According to an article published by the Spanish daily El País, the Spanish government and the Basque autonomous government will invest 10.5 million euros by 2028 to ensure the place of Euskara in artificial intelligence technologies.
The Spanish government and the Basque autonomous government have signed an agreement providing for an investment of 10.5 million euros by 2028 to ensure the future of the Basque language in the realm of artificial intelligence. The agreement, published in the Spanish Official Gazette (BOE), starts from a blunt observation: "Basque is a language at risk of digital extinction."
The goal is to strengthen the presence of Euskara in digital tools – smartphones, tablets, smartwatches, voice assistants, and artificial intelligence systems – by creating a vast linguistic corpus accessible to researchers and developers.
To achieve this, thousands of hours of audio recordings and millions of text segments will be collected, annotated, and then used to train machine learning models. These resources will notably enable the development of voice recognition systems, machine translation, and conversational assistants capable of functioning in Basque.
"Phones, tablets, smartwatches, applications, and digital assistants will thus be able to interact with their users in Basque," specifies the agreement signed by the Spanish Minister of Digital Transformation and the Basque Industry Counselor.
A strategic project
The project is led by the Euskorpora association, which brings together public and private stakeholders, including Vicomtech, Euskaltzaindia (the Academy of the Basque Language), Euskaltel, Kutxabank, Iberdrola, CAF, Petronor, and the Mondragón group.
We know that Basque will be part of the new digital environment. Either we will be actors in this new world, or we will be condemned to a secondary role that does not suit us and that we do not wish for. - The newspaper Lehendakari Imanol Pradales
The creation of the corpus will take place in three phases and will result in the open-source availability of linguistic resources and language models usable by companies, researchers, and European platforms.
The public model ALIA
The corpus will also feed into "ALIA," the large language model developed by the Spanish state. Unlike major international models like ChatGPT, Gemini, or Copilot, which are primarily trained in English, ALIA is designed from the outset to integrate the languages of the Spanish state: Castilian, Catalan, Galician, Valencian, and Basque. The data comes from numerous public sources, such as parliamentary debates or scientific publications. The Spanish government plans to invest an additional 10 million euros in ALIA. The ambition is for the model to understand idiomatic expressions, cultural references, and contexts specific to each of these languages.
The ministry claims it wants to develop an open and transparent model, even if its training also relies, like most current major models, on Common Crawl, a vast database made up of content accessible on the Internet.

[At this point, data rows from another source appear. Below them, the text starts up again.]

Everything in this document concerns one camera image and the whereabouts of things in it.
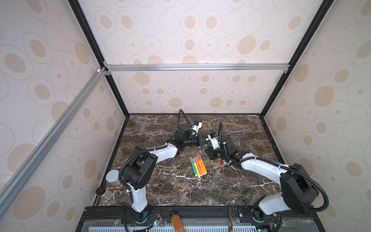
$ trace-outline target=jar
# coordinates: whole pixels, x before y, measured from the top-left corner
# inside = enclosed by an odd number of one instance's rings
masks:
[[[118,186],[120,184],[118,173],[119,171],[116,169],[109,171],[106,175],[106,181],[112,186]]]

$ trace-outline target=marble tabletop
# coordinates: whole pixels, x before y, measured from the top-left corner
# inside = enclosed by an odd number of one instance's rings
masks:
[[[217,132],[219,122],[223,122],[224,134],[229,135],[237,149],[247,150],[255,155],[278,162],[268,136],[255,115],[188,115],[190,121],[203,123],[199,134]],[[174,133],[177,124],[175,114],[131,115],[116,153],[112,169],[121,165],[134,148],[163,145]],[[280,192],[280,186],[271,180],[251,171],[236,167],[222,167],[219,159],[210,161],[204,147],[185,149],[173,159],[158,163],[146,186],[148,204],[151,206],[214,206],[243,205],[245,199],[252,205],[262,196]],[[207,174],[198,178],[189,157],[201,155]],[[129,194],[122,185],[106,186],[114,196],[110,201],[99,200],[98,206],[120,206],[122,201],[130,202]]]

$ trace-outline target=green highlighter
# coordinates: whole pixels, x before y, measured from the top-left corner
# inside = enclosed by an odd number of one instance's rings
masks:
[[[193,163],[192,158],[189,157],[189,160],[191,161],[191,164],[192,164],[192,168],[193,168],[194,176],[197,176],[196,168],[195,168],[195,166],[194,166],[194,163]]]

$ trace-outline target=enclosure wall
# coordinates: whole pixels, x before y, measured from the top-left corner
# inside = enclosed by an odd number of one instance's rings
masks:
[[[328,232],[371,226],[370,61],[371,1],[338,1],[265,117],[285,161],[325,188]]]
[[[141,72],[140,65],[288,63],[322,1],[79,2],[106,63],[139,65],[113,73],[130,113],[260,113],[283,70]]]
[[[0,219],[0,231],[74,232],[104,178],[123,122],[102,77]]]
[[[0,2],[0,189],[96,73],[88,47],[64,1]]]

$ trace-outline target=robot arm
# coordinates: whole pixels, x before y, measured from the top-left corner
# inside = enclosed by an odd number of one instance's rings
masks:
[[[148,148],[137,146],[130,157],[137,156],[135,159],[129,158],[129,162],[122,167],[122,180],[128,185],[131,200],[132,214],[138,222],[143,222],[147,216],[147,198],[145,186],[151,178],[155,165],[166,159],[172,159],[181,154],[185,147],[202,146],[206,141],[204,137],[198,135],[198,130],[202,123],[195,121],[190,124],[181,124],[165,145],[158,148]]]
[[[210,134],[207,137],[207,141],[211,143],[211,146],[209,144],[205,152],[211,160],[216,158],[227,160],[225,166],[234,165],[253,171],[281,186],[282,192],[262,197],[253,205],[250,213],[253,214],[256,221],[264,221],[268,215],[275,212],[293,210],[296,213],[305,213],[310,208],[319,191],[314,187],[313,182],[309,180],[310,178],[303,178],[303,176],[308,176],[308,174],[301,165],[288,166],[277,164],[259,158],[245,150],[237,150],[228,135],[222,136],[222,130],[223,127],[221,126],[221,132]]]

The Basque project could also serve as a model for other European minority languages. For Breton, the establishment of quality linguistic corpora now appears to be a strategic issue to avoid the same risk of "digital extinction." The approximately 60,000 articles published by ABP could, in the long term, constitute a valuable public resource, alongside content produced by media, institutions, and collaborative projects like Wikipedia in Breton. However, funding would still be needed for their translation into Breton and proofreading.
Breton also needs ambitious investments to ensure its digital future. The Spanish initiative shows that a proactive public policy is possible.